Head coach Kyle Shanahan discussed the value of the joint practices during his Tuesday press conference. He talked about getting to face new coverages and schemes on both sides of the ball. The teams will plan out the entire session to maximize the value for both sides, with a padded practice on Wednesday, and a non-padded practice on Thursday.

One coach who loves him some joint practices is New England Patriots head coach Bill Belichick. He runs them each preseason, and in fact, has gotten into the habit of doing them with multiple teams. With new CBA rules decreasing the amount of work a team can get in, joint practices provide an opportunity to increase the value of what they do get.

Back in 2015, Belichick discussed the value of joint practices as the Patriots were preparing for a session with the New Orleans Saints (h/t John Middlekauff). He talked about discussing with Sean Payton what their goals are, and taking what each side had installed on their own and work it against different schemes and player groups.

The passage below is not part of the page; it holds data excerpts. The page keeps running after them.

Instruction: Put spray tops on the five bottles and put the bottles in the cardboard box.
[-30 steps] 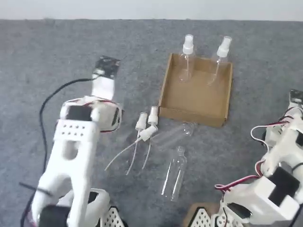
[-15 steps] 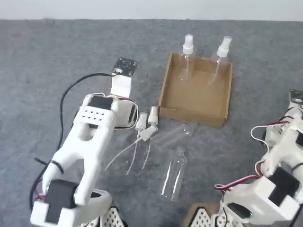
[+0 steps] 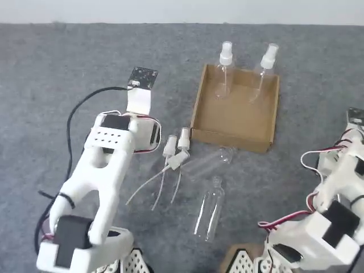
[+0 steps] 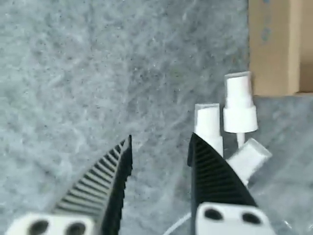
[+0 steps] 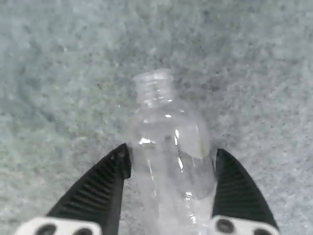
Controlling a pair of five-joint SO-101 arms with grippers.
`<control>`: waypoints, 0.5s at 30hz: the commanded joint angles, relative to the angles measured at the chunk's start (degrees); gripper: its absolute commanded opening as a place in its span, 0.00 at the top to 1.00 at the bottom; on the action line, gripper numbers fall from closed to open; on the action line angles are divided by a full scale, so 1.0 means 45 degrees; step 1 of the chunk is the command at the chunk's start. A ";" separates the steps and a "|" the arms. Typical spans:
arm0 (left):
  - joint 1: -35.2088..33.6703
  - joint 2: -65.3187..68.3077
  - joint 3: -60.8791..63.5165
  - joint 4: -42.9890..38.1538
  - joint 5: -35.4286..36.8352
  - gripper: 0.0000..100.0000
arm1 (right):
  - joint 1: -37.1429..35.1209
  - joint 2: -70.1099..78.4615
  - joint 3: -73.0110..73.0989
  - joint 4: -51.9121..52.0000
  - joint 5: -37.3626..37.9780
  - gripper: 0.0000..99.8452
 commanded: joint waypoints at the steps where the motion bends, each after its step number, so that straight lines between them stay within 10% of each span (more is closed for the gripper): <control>1: 0.0039 -0.0195 -0.0244 -0.0274 0.0137 0.83 | 0.0147 -0.0088 -0.0313 0.0088 -0.0156 0.80; 15: -0.0137 -0.0195 0.0010 -0.0274 -0.0156 0.83 | 0.0147 -0.0225 -0.0742 0.0908 0.1836 0.80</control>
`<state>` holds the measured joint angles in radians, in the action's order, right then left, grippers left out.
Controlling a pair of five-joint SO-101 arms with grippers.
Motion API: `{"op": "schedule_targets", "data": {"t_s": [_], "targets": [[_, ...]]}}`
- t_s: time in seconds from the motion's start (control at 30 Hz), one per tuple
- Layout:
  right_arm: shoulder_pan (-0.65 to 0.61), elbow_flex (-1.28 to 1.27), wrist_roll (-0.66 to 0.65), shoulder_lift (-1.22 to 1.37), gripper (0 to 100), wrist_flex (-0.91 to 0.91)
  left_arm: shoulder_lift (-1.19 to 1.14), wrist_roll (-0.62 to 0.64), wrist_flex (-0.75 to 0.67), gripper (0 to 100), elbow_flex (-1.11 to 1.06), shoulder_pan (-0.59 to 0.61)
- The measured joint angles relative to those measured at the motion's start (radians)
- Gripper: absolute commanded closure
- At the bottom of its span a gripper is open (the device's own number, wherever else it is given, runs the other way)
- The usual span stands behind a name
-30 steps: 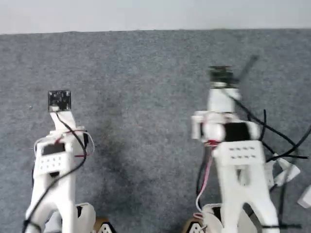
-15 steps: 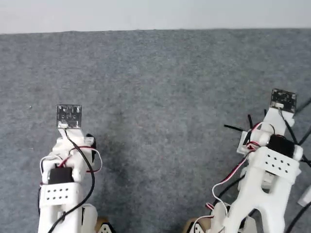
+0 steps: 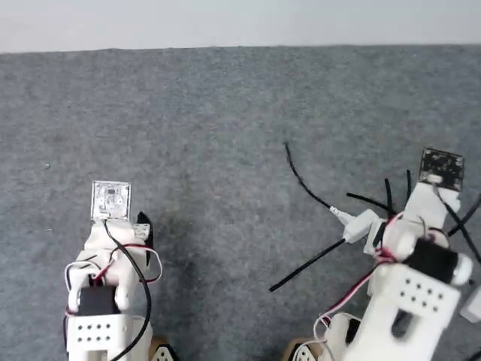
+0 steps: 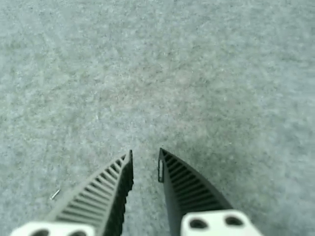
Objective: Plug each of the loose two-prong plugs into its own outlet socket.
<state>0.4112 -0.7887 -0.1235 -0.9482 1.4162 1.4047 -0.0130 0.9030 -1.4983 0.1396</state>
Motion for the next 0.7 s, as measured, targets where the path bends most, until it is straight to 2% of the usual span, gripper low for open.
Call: {"op": "schedule_targets", "data": {"t_s": [0.13, 0.3, 0.47, 0.6, 0.7], "targets": [[-0.04, -0.106, -0.032, -0.167, 93.5, -0.058, 0.095, 0.0, 0.041, 92, -0.029, -0.009], [-0.06, -0.361, -0.04, -0.445, 84.2, -0.163, 0.239, 0.0, 0.115, 92, -0.08, -0.025], [-0.178, -0.644, -0.04, -0.718, 74.5, -0.186, 0.391, 0.0, 0.187, 92, -0.124, -0.029], [-0.301, -0.87, -0.04, -0.847, 73.2, -0.189, 0.397, 0.0, 0.189, 92, -0.178, -0.031], [-0.35, -0.873, -0.046, -0.845, 73.2, -0.18, 0.397, 0.0, 0.184, 92, -0.198, -0.031]]}}
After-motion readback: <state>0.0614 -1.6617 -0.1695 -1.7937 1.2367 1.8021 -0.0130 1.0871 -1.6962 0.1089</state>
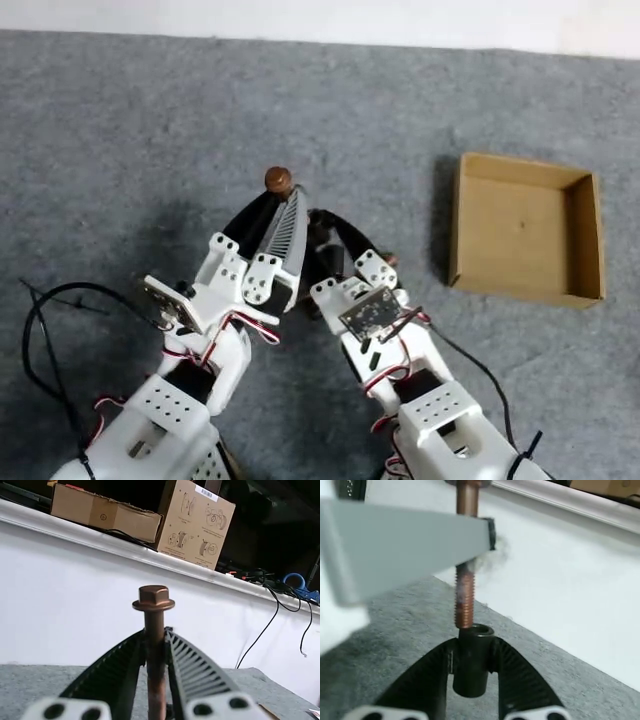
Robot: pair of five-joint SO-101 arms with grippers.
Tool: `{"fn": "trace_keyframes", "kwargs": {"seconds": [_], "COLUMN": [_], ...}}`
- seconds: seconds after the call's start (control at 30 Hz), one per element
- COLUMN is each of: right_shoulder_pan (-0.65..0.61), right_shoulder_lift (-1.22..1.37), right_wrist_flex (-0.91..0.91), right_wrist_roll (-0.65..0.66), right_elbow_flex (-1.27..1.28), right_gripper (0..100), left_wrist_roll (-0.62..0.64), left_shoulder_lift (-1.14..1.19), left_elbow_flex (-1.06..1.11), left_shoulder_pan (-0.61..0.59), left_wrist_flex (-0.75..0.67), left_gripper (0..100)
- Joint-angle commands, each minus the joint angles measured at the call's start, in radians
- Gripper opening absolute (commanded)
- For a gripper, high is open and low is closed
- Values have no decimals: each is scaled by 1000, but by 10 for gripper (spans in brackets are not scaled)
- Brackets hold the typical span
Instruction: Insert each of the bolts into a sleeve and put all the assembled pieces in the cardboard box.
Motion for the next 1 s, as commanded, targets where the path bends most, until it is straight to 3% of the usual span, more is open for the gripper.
{"fn": "trace_keyframes", "kwargs": {"seconds": [0.0, 0.97], "right_shoulder_pan": [-30, 18], "right_shoulder_lift": [-25, -25], "right_wrist_flex": [-27, -27], "right_wrist_roll": [6, 6], "right_elbow_flex": [94, 90], "right_gripper": [5, 5], "left_wrist_roll": [-5, -11], "left_shoulder_lift": [-16, 30], "left_elbow_flex": [-39, -8], "left_shoulder_pan": [-5, -4], "left_wrist_flex": [2, 83], "left_gripper": [4, 4]}}
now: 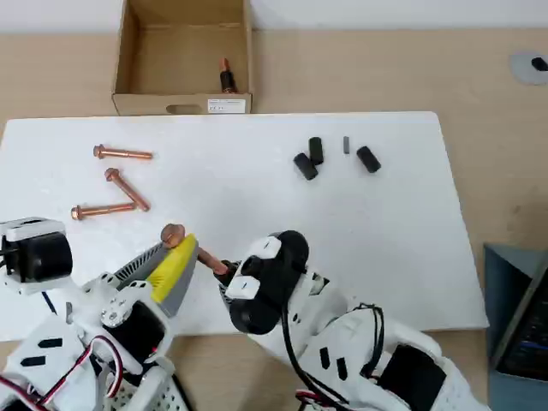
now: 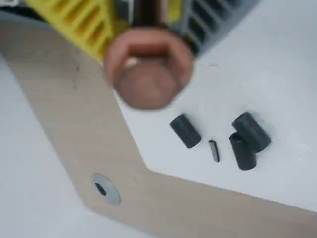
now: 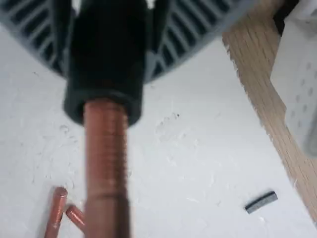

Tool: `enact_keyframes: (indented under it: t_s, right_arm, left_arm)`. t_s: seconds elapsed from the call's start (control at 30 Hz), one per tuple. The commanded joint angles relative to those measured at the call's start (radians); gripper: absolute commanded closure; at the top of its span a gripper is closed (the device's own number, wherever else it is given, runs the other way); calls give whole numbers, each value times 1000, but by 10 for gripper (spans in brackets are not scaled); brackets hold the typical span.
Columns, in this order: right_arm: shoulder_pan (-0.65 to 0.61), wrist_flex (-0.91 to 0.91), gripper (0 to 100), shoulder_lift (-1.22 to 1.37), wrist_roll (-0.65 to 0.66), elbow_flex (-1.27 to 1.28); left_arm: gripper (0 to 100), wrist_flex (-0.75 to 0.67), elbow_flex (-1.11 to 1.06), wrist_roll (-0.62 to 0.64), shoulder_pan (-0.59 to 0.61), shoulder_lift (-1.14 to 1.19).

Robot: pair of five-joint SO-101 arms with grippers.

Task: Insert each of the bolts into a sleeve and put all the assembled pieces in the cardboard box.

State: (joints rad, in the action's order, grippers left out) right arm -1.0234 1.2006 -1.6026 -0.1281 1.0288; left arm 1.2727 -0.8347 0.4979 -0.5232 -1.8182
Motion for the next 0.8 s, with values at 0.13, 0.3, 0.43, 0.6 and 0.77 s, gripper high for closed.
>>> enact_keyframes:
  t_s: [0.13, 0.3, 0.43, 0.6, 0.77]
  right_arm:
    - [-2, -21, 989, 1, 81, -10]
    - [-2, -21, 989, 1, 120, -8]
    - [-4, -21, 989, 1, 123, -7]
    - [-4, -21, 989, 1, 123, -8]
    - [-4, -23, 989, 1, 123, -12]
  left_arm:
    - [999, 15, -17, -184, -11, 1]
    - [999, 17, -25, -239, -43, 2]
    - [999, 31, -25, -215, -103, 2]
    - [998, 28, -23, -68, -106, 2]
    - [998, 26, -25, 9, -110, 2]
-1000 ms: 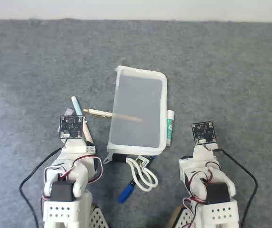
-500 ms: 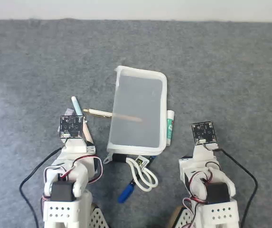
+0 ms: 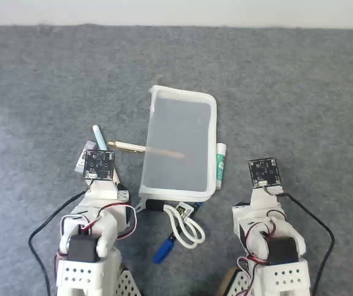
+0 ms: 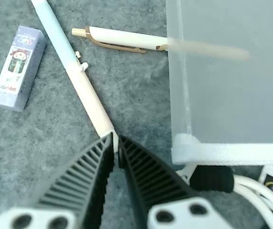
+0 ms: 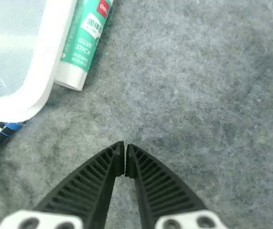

"This really isn't a game plan, what plays we run against the Saints or what they run against us and that kind of thing, trying to create advantages or use schematics to give your team an advantage. It's more evaluating individual players against different matchups and letting your players learn the execution of the plays against a different type of defense or against a different type of offense than what we're seeing over the last two weeks from ourselves.”

Belichick thinks the experience is valuable when they’re not trying to game plan to beat the other side because both teams are at different stages of preparation. Instead, you do what you’ve worked on, and you see how it looks straight up against a new look and group of players.

"I think more important than that is the work and the quality of work that you get and that's what really important to me -- having another team that you can work with that shares similar goals where you can structure the practices and the days so that they can be productive for you and the other team feels that they can be productive for them, so it's a win-win both ways. We're not really trying to gain an advantage here on anybody, and I don't think anybody's trying to gain an advantage on us.”

This is particularly interesting because the 49ers and Broncos each have a rookie head coach. Both have extensive experience as assistant coaches, but this marks their first opportunity to lead an entire team. Considering how regularly the 49ers play the Broncos in the preseason, and this marking the third straight year of a joint practice, this could become a regular thing as the two new head coaches grow in their careers.